Evaluation on anomalous data ¶

An interesting use-case for data valuation is finding anomalous data. Maybe some of the data is really noisy or has been mislabeled. To simulate this for our dataset, we will change some of the labels and add noise to some images. Intuitively, these anomalous data points should then have a lower value.

To evaluate this, let us first check the average value of the 10 data points with the highest value, as these will be the ones that we modify:

top = result.sort()[-10:]
print(f"Average value of top 10 data points: {top.values.mean():.4f}")

Average value of top 10 data points: 0.1105

For the first 5 images, we will falsify their label, for images 6-10, we will add some noise.
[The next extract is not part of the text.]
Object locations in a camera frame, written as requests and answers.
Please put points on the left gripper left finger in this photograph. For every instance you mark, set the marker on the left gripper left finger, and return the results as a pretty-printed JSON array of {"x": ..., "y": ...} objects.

x_train_anomalous = train.data().x.clone()
y_train_anomalous = train.data().y.clone()
anomalous_indices = top.indices

# Change the label of the first 5 images
y_train_anomalous[anomalous_indices[:5]] = torch.remainder(
    y_train_anomalous[anomalous_indices[:5]] + 1, 10
)
# Add noise to images 6-10
current_images = x_train_anomalous[anomalous_indices[5:10]]
noisy_images = current_images + 0.5 * torch.randn_like(current_images)
noisy_images[noisy_images &lt; 0] = 0.0
noisy_images[noisy_images &gt; 1] = 1.0
x_train_anomalous[anomalous_indices[5:10]] = noisy_images

fig, axes = plt.subplots(2, 5, figsize=(9, 5))
for i in range(5):
    axes[0, i].imshow(current_images[i].reshape((8, 8)).cpu(), cmap="gray")
    axes[1, i].imshow(noisy_images[i].reshape((8, 8)).cpu(), cmap="gray")
    axes[0, i].set_xlabel(f"Original: {train.data().y[anomalous_indices[5 + i]]}")
    axes[1, i].set_xlabel(f"Noisy: {y_train_anomalous[anomalous_indices[5 + i]]}")
plt.suptitle("Original and noisy versions of images 6-10")
plt.tight_layout()
plt.show();

from pydvl.valuation.dataset import Dataset

anomalous_dataset = Dataset(x=x_train_anomalous, y=y_train_anomalous)
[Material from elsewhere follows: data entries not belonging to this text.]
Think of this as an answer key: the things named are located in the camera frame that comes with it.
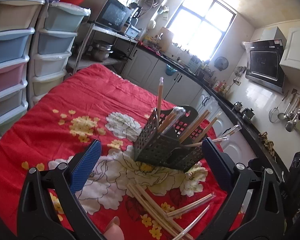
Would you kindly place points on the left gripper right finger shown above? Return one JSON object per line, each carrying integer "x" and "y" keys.
{"x": 236, "y": 179}

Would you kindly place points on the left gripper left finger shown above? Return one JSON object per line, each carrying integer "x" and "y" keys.
{"x": 37, "y": 217}

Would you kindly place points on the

# Note that we reuse the same stopping criterion. fit() resets it, but
# to be sure we can always call stopping.reset()
anomalous_valuation = BanzhafValuation(
    utility, sampler=sampler, is_done=stopping.reset(), progress=True
)

cached_fit = filecache("digits_banzhaf_anomalous_result.pkl")(
    lambda d: valuation.fit(d).result
)
with parallel_config(n_jobs=n_jobs):
    new_result = cached_fit(anomalous_dataset)
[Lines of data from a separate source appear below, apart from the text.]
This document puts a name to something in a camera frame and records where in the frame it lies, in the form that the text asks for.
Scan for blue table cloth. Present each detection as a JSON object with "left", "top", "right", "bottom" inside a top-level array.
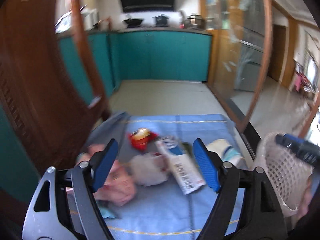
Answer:
[{"left": 85, "top": 112, "right": 238, "bottom": 239}]

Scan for light blue cleaning cloth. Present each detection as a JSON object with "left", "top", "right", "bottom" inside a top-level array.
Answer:
[{"left": 97, "top": 200, "right": 120, "bottom": 219}]

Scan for white blue medicine box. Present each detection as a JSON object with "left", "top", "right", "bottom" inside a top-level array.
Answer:
[{"left": 155, "top": 135, "right": 206, "bottom": 195}]

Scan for white paper cup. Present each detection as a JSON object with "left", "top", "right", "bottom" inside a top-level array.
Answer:
[{"left": 206, "top": 139, "right": 247, "bottom": 168}]

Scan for green vegetable leaf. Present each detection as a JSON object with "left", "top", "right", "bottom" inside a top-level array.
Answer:
[{"left": 182, "top": 142, "right": 194, "bottom": 159}]

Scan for pink plastic bag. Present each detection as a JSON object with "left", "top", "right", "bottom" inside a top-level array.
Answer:
[{"left": 93, "top": 159, "right": 137, "bottom": 206}]

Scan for white mesh trash basket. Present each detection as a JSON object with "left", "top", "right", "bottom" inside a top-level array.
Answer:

Found cached file: digits_banzhaf_anomalous_result.pkl.

Let us now look at how the value has changed for the images that we manipulated:

fig, ax = plt.subplots(1, 1, figsize=(16, 6))
plot_result_errors(result[anomalous_indices], ax=ax, legend_label="Original")
plot_result_errors(
    new_result[anomalous_indices],
    ax=ax,
    xlabel="Image",
    ylabel="Banzhaf Value",
    legend_label="Modified",
)
ax.set_title("Data values of anomalous images")
plt.legend()
plt.xticks(rotation=60)
plt.show();

As can be seen in this figure, the valuation of the data points has decreased significantly by adding noise or falsifying their labels. This shows the potential of using Banzhaf values or other data valuation methods to detect mislabeled data points or noisy input data.

print(
    f"Average value of intervened indices before modification: "
    f"{result[anomalous_indices].values.mean():.4f}"
)
print(
    f"Average value of intervened indices after modification: "
    f"{new_result[anomalous_indices].values.mean():.4f}"
)
print("For reference:")
print(f"Average value of all original indices: {result.values.mean():.4f}")
print(
    "Average value of all indices in the modified dataset:"
    f"{new_result.values.mean():.4f}"
)

Average value of intervened indices before modification: 0.1105
Average value of intervened indices after modification: 0.0009
For reference:
Average value of all original indices: 0.0005
Average value of all indices in the modified dataset:0.0004

Maximum Sample Reuse Banzhaf ¶

Despite the previous results already being useful, we had to retrain the model a number of times and yet the variance of the value estimates was high. This has consequences for the stability of the top-k ranking of points, which decreases the applicability of the method. We will now use a different sampling method called Maximum Sample Reuse ( MSR ) which reuses every sample for updating the Banzhaf values. The method was introduced by the authors of Data-Banzhaf and is much more sample-efficient, as we will show.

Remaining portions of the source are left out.